7. Algorithms: the idea

An algorithm is a recipe to solve a problem with a computer, a list of instructions for the later to follow that will bring it to the solution, which it can duly report. Problems are of all types, from scientific problems such as finding roots of complex functions to integrating differential equations passing by everybody's daily problems such as finding the shortest or best route to bring you from A to B in a complex map or sorting the list of top results in an internet query. The set of instructions can be efficient and lead to a rapid, accurate and faithful solution from the computer, or on the opposite, clumsy, redundant and leading it to waste resources and possibly not even the best, or a good, or even any solution at all. The art of finding a good algorithm has been guiding scientists and engineers since antiquity. Any single problem typically comes with a myriad of different algorithms. For many problems, such as integer factorization, we do not have yet, and probably will never have, good algorithms which can perform the job in a reasonable time. This is the basis for today's cryptography.

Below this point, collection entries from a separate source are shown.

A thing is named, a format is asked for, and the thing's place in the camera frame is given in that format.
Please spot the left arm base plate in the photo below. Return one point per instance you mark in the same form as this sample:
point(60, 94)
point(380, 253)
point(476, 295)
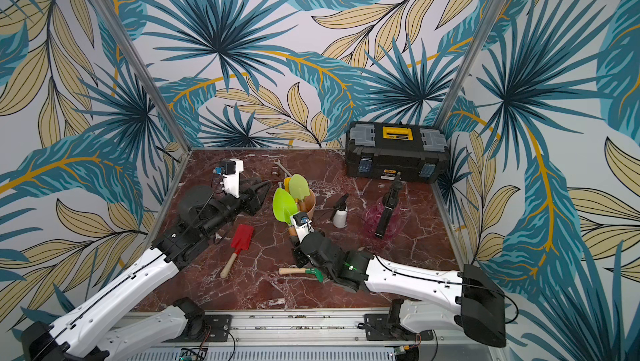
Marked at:
point(210, 328)

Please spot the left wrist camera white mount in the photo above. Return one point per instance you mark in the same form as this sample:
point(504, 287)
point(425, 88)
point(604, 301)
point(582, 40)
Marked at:
point(230, 170)

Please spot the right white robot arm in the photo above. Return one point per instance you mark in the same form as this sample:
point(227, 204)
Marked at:
point(468, 300)

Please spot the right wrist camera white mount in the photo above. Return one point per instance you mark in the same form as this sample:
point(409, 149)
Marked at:
point(302, 225)

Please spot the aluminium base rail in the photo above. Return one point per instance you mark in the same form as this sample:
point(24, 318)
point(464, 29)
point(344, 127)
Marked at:
point(312, 334)

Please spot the aluminium right corner post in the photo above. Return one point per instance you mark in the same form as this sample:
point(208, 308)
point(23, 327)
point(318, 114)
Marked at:
point(475, 47)

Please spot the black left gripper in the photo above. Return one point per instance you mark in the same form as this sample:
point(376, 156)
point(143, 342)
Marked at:
point(252, 202)

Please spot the aluminium left corner post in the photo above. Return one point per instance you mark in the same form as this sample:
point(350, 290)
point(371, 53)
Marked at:
point(135, 61)

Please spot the pink transparent spray bottle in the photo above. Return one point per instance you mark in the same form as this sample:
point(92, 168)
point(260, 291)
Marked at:
point(382, 220)

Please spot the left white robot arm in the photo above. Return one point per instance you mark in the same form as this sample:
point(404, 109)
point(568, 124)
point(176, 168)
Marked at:
point(88, 332)

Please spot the bright green toy trowel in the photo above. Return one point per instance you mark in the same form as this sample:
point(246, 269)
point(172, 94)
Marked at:
point(284, 208)

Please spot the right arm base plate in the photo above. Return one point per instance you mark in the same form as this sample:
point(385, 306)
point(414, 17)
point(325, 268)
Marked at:
point(378, 327)

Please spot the white small spray bottle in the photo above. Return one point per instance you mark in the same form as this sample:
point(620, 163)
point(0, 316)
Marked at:
point(340, 212)

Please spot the green toy rake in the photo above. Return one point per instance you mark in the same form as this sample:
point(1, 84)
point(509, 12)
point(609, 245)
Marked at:
point(318, 274)

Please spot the silver open-end wrench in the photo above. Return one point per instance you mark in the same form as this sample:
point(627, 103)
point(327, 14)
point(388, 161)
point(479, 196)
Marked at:
point(282, 168)

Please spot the aluminium corner post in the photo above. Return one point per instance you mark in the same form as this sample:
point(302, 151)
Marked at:
point(135, 61)
point(475, 47)

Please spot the red toy shovel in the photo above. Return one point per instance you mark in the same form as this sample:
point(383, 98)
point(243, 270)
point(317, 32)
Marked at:
point(240, 242)

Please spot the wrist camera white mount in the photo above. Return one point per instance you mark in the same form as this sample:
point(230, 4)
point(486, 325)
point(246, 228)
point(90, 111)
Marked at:
point(302, 225)
point(230, 170)

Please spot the light green toy spade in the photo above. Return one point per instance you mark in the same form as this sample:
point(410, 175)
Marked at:
point(300, 191)

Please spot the black toolbox yellow label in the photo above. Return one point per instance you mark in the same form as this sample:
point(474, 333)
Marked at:
point(377, 150)

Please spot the terracotta plastic flower pot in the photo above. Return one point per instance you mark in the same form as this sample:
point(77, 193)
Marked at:
point(308, 204)

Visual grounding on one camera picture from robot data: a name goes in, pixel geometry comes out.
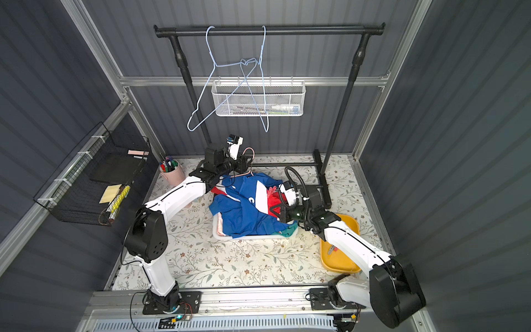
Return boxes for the pink wire hanger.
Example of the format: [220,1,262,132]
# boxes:
[233,147,255,178]

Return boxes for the green jacket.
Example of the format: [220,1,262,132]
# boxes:
[279,223,299,237]

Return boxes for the red clothespin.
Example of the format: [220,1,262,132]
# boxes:
[267,186,280,206]

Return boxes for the red white blue jacket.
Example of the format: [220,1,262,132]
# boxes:
[209,173,292,238]

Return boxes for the blue hanger with green jacket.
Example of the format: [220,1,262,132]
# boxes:
[239,25,270,134]

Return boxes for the light blue wire hanger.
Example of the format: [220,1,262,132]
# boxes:
[187,26,270,132]

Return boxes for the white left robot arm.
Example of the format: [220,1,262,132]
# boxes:
[124,147,253,298]

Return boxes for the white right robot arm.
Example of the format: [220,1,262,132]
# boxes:
[279,166,427,329]

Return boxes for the yellow plastic tray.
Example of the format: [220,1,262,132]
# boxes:
[319,214,361,274]

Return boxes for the black clothes rack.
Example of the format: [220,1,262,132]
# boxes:
[153,23,386,208]

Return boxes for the pink pen cup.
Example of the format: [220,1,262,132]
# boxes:
[159,156,186,187]

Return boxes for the white plastic basket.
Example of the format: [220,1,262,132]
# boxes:
[212,213,286,241]

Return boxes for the floral table mat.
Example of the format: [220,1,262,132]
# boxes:
[165,154,382,289]

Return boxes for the yellow sticky notes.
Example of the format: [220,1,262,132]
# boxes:
[99,184,122,204]

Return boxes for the silver mesh wall basket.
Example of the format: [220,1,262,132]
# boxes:
[217,80,306,117]

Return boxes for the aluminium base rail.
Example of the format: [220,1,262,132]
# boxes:
[82,285,356,320]

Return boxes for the black wire wall basket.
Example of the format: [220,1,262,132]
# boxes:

One of the simplest algorithms is to find the largest number in a list that has no particular order. We will use this as a starting point to illustrate the above concepts. It is a simple algorithm because its best implementation is basically what one would do anyway: go through each element in turn, if the element we currently examine is larger than the largest we found so far, we update our record, if not, we carry on. Here's a Julia implementation:

function myfindmax(lst)
    i=1;
    imax=length(lst);
    lmax=lst[1]
    while i<imax
    i+=1;
        if lst[i]>lmax
            lmax=lst[i]
        end
    end
    lmax
end

Example application:

julia> myfindmax(rand(10))
0.985052934036265

Although in principle it is better to test your algorithm on cases which you know and that you can check yourself by hand:

julia> known=rand(Int8, 5)
5-element Array{Int8,1}:
 -13
 -94
  22
  90
 -86
 
julia> myfindmax(known)
90
 
julia> myfindmax(abs.(known))
94

It is also good to test on particular as well as extreme cases, e.g., when the max element is first or last. For instance, if we would have specified the increment i+=1 after the test, the algorithm would fail if the max would find itself as the last element of the array (which would be the case if the list would be ordered):

julia> myfindmax([i for i=1:10])
10

An important aspect of algorithms is their efficiency, how fast and good they are in performing the job. To benchmark, one can use @time or, if wanting to store the result for later processing, @elapsed (!!):

julia> mytime=zeros(100);
julia> for i=1:100
           lst = rand(10^6)
           mytime[i] = @elapsed myfindmax(lst);
       end
 
julia> comptime=zeros(100);
julia> for i=1:100
           lst = rand(10^6)
           comptime[i] = @elapsed maximum(lst);
       end
 
julia> plot([mytime comptime], label=["us" "julia"])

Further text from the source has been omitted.